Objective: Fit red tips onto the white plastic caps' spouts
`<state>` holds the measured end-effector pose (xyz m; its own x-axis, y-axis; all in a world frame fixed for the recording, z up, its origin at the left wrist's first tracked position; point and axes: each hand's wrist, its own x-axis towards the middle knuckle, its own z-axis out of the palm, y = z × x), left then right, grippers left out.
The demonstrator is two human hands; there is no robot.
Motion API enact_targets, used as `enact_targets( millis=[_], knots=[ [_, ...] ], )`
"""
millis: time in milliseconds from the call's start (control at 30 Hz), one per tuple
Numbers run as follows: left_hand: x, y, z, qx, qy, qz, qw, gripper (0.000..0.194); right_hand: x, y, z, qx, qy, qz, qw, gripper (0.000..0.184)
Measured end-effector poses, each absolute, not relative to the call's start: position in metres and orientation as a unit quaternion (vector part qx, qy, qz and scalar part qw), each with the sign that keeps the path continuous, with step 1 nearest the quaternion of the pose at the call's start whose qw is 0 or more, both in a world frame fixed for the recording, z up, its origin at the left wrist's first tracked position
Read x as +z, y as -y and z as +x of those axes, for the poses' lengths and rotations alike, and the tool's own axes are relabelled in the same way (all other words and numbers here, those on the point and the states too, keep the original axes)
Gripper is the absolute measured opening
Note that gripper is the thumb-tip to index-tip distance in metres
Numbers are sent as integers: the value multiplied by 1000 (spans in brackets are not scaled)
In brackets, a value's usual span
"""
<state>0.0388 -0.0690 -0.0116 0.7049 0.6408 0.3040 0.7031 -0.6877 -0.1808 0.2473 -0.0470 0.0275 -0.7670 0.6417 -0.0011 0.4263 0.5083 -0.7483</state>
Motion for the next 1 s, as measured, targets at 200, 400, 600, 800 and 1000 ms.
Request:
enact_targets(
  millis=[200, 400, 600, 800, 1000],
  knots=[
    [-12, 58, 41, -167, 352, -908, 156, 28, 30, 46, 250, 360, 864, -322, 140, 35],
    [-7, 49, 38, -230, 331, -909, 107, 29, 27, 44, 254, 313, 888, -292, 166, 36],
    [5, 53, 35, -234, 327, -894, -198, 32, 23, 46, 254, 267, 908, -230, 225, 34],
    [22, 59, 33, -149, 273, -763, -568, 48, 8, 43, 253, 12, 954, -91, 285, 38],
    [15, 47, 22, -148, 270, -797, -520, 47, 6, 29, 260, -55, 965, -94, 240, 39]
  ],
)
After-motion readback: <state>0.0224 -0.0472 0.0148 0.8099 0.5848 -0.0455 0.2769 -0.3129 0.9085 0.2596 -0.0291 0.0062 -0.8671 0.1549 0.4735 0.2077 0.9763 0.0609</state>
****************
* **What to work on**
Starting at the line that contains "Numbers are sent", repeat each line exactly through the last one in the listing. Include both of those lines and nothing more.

* **Response box**
Numbers are sent as integers: the value multiplied by 1000 (spans in brackets are not scaled)
In brackets, a value's usual span
"""
<state>0.0388 -0.0690 -0.0116 0.7049 0.6408 0.3040 0.7031 -0.6877 -0.1808 0.2473 -0.0470 0.0275 -0.7670 0.6417 -0.0011 0.4263 0.5083 -0.7483</state>
Motion for the next 1 s, as measured, targets at 200, 400, 600, 800 and 1000 ms.
Request:
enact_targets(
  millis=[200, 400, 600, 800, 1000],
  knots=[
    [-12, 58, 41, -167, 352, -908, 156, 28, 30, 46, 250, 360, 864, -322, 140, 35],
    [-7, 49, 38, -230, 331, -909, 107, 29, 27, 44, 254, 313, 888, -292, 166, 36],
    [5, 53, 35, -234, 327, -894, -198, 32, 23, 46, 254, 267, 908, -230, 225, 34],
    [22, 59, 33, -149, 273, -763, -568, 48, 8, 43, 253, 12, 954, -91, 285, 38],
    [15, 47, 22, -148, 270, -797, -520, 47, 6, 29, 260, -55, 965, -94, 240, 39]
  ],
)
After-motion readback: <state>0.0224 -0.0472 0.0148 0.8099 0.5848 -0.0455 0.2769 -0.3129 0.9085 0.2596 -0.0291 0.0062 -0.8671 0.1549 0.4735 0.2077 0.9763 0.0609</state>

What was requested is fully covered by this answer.